Overseeing performance, including financial, to monitor progress towards agreed goals

The board should agree a clear timeframe and budget for the collaboration process from the outset, ensuring that there is sufficient provision for professional advice, especially on legal matters and due diligence.

Ensuring integrity and transparency to maintain the trust of stakeholders

The board should be clear which of its key stakeholders need to be kept informed about progress with the collaboration. This might include funders, other partners, beneficiaries and, in some cases, key suppliers. It should ensure that they receive regular updates on progress, except where confidentiality is essential e.g. where specific employment matters are being considered.

Once risks have been identified, assessment should be made of the likelihood of the risks happening and the impact of the risks on the organisation if they did happen. The resulting scores can then be mapped to enable the highest priority risks to influence the agenda of the collaboration, and ultimately that of the full board. For each of the risks, actions should be agreed to them, like:  

  • board training
  • secure data storage
  • policies and procedures for staff to follow
  • insurance to cover theft

Again, the risk calculation must now extend beyond your own organisational boundaries and include consideration of partners who can now impact on your performance and reputation.

Key Governance Stages for Collaboration

The following diagram summarises the key governance stages in relation to collaboration.

Setting up a Steering Group or Transition Committee will help manage the process and this should be agreed early in the collaborative planning process.

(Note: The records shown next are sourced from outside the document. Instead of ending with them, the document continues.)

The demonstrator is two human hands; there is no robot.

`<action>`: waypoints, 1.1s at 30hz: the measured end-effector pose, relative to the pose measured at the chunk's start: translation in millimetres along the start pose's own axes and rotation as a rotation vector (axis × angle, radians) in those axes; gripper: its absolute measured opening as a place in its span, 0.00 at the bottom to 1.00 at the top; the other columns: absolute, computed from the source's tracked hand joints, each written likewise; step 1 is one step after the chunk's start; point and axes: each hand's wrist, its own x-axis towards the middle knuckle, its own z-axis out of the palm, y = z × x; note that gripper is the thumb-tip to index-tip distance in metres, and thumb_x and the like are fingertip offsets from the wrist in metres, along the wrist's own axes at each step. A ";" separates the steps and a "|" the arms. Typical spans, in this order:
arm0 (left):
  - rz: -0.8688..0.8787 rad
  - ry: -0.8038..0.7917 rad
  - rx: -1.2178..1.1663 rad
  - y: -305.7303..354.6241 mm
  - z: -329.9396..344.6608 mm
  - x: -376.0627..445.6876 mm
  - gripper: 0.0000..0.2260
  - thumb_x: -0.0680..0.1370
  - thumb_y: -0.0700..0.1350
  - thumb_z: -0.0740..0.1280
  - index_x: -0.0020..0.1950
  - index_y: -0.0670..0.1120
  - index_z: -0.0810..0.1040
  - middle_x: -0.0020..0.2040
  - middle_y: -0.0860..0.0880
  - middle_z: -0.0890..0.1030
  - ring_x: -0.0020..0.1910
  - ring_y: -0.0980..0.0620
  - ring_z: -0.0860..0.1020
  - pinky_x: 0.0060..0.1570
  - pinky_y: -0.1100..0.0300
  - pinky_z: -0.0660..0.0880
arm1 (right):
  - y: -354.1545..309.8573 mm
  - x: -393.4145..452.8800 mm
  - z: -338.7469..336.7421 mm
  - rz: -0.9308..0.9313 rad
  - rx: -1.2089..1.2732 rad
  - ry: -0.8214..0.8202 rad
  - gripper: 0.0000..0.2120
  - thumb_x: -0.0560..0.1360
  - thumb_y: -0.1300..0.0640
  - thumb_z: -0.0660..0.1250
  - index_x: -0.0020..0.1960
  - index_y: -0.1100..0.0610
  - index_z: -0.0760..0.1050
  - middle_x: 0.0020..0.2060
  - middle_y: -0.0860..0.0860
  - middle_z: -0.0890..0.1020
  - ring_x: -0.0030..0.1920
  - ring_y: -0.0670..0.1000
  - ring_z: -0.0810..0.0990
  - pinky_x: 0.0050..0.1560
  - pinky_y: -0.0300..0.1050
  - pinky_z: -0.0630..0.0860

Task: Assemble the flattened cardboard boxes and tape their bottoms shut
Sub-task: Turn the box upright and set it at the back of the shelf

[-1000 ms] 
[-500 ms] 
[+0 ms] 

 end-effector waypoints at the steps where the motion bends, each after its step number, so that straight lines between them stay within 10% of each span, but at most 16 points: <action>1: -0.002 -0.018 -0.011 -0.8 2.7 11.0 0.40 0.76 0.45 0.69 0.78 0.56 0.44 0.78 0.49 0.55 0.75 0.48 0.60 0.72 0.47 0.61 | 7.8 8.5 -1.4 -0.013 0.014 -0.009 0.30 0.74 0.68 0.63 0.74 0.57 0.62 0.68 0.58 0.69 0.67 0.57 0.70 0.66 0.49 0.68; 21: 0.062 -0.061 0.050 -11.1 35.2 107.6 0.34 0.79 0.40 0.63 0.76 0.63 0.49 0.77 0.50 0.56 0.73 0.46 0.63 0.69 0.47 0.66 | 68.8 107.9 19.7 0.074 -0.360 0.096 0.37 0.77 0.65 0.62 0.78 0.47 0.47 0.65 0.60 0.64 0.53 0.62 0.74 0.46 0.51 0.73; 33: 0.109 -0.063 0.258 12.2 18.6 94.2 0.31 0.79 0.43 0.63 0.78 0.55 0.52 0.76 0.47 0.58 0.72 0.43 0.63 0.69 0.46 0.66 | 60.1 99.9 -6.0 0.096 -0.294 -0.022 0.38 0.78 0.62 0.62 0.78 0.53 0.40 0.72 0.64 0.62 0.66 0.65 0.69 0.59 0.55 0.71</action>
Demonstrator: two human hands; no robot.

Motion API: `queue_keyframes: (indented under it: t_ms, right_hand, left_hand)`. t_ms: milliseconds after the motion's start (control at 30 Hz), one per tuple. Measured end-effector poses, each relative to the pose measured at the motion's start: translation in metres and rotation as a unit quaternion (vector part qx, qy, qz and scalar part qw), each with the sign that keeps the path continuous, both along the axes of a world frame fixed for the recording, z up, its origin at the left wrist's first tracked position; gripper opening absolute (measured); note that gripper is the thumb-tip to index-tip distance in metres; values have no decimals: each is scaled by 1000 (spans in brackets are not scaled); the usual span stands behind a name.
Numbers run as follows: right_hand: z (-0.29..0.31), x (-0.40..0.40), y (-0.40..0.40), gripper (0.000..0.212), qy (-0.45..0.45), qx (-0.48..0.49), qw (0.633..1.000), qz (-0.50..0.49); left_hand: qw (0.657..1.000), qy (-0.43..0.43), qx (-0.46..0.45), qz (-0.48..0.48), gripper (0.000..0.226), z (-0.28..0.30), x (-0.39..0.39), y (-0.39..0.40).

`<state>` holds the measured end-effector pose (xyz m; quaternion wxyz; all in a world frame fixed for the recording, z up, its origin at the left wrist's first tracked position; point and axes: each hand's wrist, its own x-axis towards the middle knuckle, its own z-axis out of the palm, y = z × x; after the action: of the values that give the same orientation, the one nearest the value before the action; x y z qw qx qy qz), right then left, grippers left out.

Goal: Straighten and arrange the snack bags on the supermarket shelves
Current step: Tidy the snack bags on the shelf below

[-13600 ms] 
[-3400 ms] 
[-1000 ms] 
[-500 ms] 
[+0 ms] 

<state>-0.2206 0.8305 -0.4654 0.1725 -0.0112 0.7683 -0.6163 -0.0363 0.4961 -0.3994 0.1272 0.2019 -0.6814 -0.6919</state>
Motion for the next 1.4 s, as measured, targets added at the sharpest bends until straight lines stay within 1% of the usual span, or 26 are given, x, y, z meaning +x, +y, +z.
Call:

Potential governance pitfalls when collaborating

There are several potential governance pitfalls associated with collaboration. These include:

  • mistrust between the partners due to poor or weak relationships
  • lack of transparency - failing to share important information with each other
  • lack of strong agreements which clearly set out roles, responsibilities and rewards for each of the parties
  • selecting the wrong partners in the first instance, and not recognising it until it’s too late

Conversely, you may have picked the right partner, but the process of forming a relationship has been difficult. It’s useful to remember the Tuckman model of group development which reminds us that forming a productive partnership is based on a recognised process and does not happen as a one-off event; the process requires time and attention:

Tuckman’s Process for Change in Group Dynamics

When any group undergoes a change, such as when a board begins a process of collaboration, they go through the team development process of:

  • Forming – coming together as a group
  • Storming – testing and competing with each other
  • Norming – finding the team’s ‘rhythm’
  • Performing – working really well as a team

Knowing that conflict is normal and is to be expected can be constructive and can help you get through difficult times when forming collaborative arrangements.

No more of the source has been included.